B. Keterkaitan Antarvariabel
1. Hubungan antara return on equity dengan praktik perataan laba
Hanafi
2009 menyebutkan bahwa Return on Equity ROE digunakan untuk mengukur kemampuan perusahaan menghasilkan laba berdasarkan modal
saham tertentu yang merupakan ukuran profitabilitas dari sudut pandang pemegang saham diduga mempengaruhi tindakan perataan laba. ROE sering kali
menjadi rasio pertimbangan investor dalam memilih beberapa pilihan untuk berinvestasi. ROE ini merupakan bagian dari keuntungan return dalam
berinvestasi. Secara teoritis, return on equity merupakan ukuran profitabilitas dari segi investor dan alat ukur kemampuan perusahaan dalam menghasilkan laba
berdasarkan modal saham tertentu, return on equity seringkali menjadi pertimbangan investor dalam menentukan pilihan untuk berinvestasi Munawir,
2007.
Lubis 2012 dan Siregar 2015 menyatakan bahwa ROE berpengaruh terhadap tindakan perataan laba. Karena
return on equity merupakan salah satu
faktor penentu dasar dalam penentuan pertumbuhan tingkat pendapatan perusahaan yang merupakan indikator yang dapat mencerminkan kinerja
keuangan yang berkorelasi dengan earning perusahaan
yang bersangkutan.
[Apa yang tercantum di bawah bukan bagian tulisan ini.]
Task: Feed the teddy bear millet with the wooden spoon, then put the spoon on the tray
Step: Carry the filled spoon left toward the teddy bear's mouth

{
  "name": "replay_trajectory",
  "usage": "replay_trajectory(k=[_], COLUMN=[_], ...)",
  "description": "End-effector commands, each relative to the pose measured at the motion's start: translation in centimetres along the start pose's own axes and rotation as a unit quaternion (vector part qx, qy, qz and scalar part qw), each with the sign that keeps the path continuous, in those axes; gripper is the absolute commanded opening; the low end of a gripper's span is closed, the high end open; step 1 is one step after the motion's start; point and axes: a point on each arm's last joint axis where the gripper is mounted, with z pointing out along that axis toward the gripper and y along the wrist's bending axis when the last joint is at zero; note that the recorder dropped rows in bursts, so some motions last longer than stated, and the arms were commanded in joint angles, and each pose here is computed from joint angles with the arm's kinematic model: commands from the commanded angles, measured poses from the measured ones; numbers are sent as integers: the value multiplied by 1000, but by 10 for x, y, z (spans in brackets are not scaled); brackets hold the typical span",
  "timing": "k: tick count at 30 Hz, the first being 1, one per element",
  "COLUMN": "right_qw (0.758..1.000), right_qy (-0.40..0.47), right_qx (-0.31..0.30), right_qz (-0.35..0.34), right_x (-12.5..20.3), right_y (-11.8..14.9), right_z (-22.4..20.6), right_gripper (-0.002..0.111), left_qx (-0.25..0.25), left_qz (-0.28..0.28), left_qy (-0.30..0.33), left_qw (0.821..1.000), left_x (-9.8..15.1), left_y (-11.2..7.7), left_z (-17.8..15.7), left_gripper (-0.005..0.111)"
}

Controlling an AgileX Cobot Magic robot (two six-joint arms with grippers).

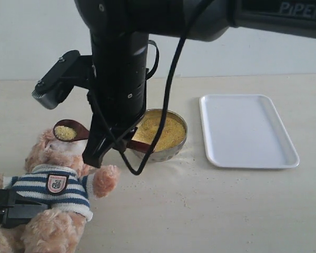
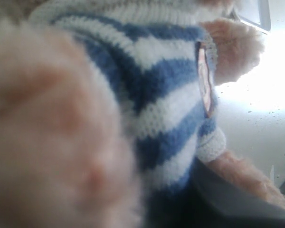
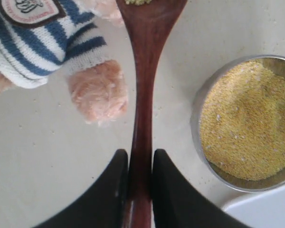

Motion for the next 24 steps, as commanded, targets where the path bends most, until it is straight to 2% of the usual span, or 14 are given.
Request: replay_trajectory(k=[1,9,16,24], right_qw=[1000,999,998,983], right_qy=[-1,12,-9,14], right_qx=[15,37,43,129], right_qz=[-19,-30,-35,-131], right_x=[-8,-12,-18,-29], right_y=[6,1,4,30], right_z=[9,35,36,31], right_gripper=[14,14,14,14], left_qx=[12,10,10,10], left_qz=[1,1,1,1], left_qy=[-2,-2,-2,-2], left_qw=[1000,1000,1000,1000], left_x=[0,0,0,0], left_y=[-2,-2,-2,-2], left_z=[0,0,0,0], left_gripper=[7,7,7,7])
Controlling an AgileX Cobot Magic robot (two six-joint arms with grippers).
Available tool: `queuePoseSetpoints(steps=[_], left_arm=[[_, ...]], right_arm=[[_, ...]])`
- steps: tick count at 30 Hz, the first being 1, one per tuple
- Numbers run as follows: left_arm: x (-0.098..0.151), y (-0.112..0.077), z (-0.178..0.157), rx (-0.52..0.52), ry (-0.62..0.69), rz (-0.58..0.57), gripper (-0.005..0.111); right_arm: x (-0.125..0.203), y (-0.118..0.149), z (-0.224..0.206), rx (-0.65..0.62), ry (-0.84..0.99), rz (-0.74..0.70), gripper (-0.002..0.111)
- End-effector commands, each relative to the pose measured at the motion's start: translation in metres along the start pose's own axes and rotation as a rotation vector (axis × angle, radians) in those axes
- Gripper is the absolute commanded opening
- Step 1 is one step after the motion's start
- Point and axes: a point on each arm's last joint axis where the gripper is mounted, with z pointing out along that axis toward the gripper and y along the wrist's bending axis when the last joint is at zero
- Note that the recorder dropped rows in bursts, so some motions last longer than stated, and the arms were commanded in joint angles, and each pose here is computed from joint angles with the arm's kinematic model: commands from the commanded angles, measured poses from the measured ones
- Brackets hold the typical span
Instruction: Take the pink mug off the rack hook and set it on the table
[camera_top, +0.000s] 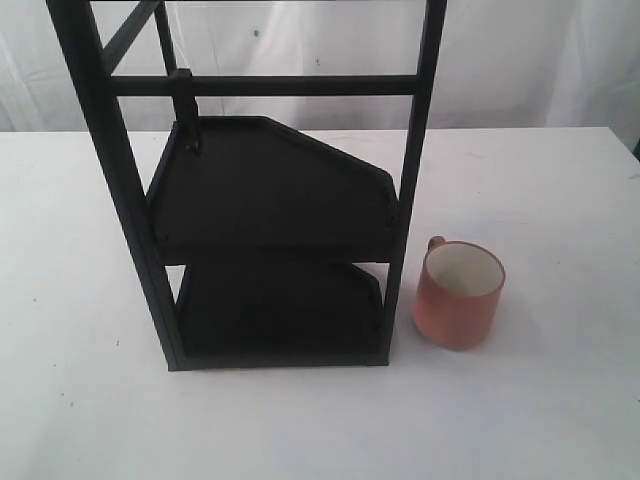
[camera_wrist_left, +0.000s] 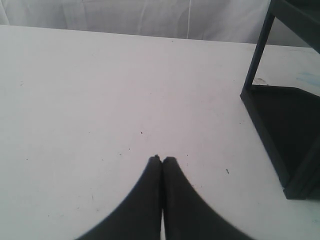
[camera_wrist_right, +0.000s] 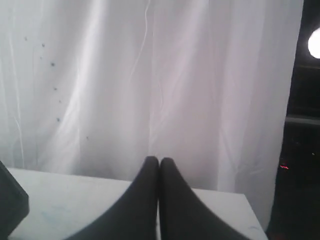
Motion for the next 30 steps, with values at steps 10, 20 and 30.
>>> queuePoseSetpoints(steps=[10, 20, 30], left_arm=[[0.001, 0.000, 0.001, 0.006, 0.009, -0.008, 0.000], [0.002, 0.000, 0.001, 0.007, 0.012, -0.007, 0.000], [0.001, 0.000, 0.001, 0.006, 0.008, -0.007, 0.000]], right_arm=[[0.006, -0.005, -0.032, 0.017, -0.101, 0.069, 0.000], [0.011, 0.011, -0.028, -0.041, -0.335, 0.046, 0.000], [0.059, 0.020, -0.024, -0.068, -0.482, 0.047, 0.000]])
Perusahaan yang profitabilitasnya lebih rendah akan cenderung melakukan
31
praktik perataan laba karena untuk menunjukkan bahwa perusahaan tersebut mempunyai kinerja yang baik walaupun profitabilitasnya rendah Haryadi,
2011. Tingkat profitabilitas yang stabil smooth akan memberikan keyakinan pada investor bahwa perusahaan tersebut memiliki kinerja yang
baik dalam menghasilkan laba, karena investor lebih menyukai tingkat profitabilitas yang stabil disetiap tahunnya Amanza, 2012. Hal ini senada
Aini 2012 yang menyatakan bahwa profitabilitas yang rendah atau menurun memiliki kecenderungan bagi perusahaan tersebut untuk melakukan tindakan
perataan laba, terlebih lagi jika perusahaan menetapkan skema kompensasi bonus didasarkan pada besarnya profit yang dihasilkan.
Berdasarkan uraian diatas, maka:
Ha1 : return on equity berpengaruh terhadap praktik perataan
laba income smoothing.
2. Hubungan antara net profit margin dengan praktik perataan laba
Net profit margin diduga mempengaruhi perataan laba karena secara
logis marjin ini terikat langsung dengan obyek perataan laba, terlebih lagi jika perusahaan menetapkan skema kompensasi bonus kepada pihak manajemen.
Diduga pihak manajemen akan melakukan praktik perataan laba untuk
mendapatkan bonus yang mereka inginkan Salno dan Baridwan, 2000.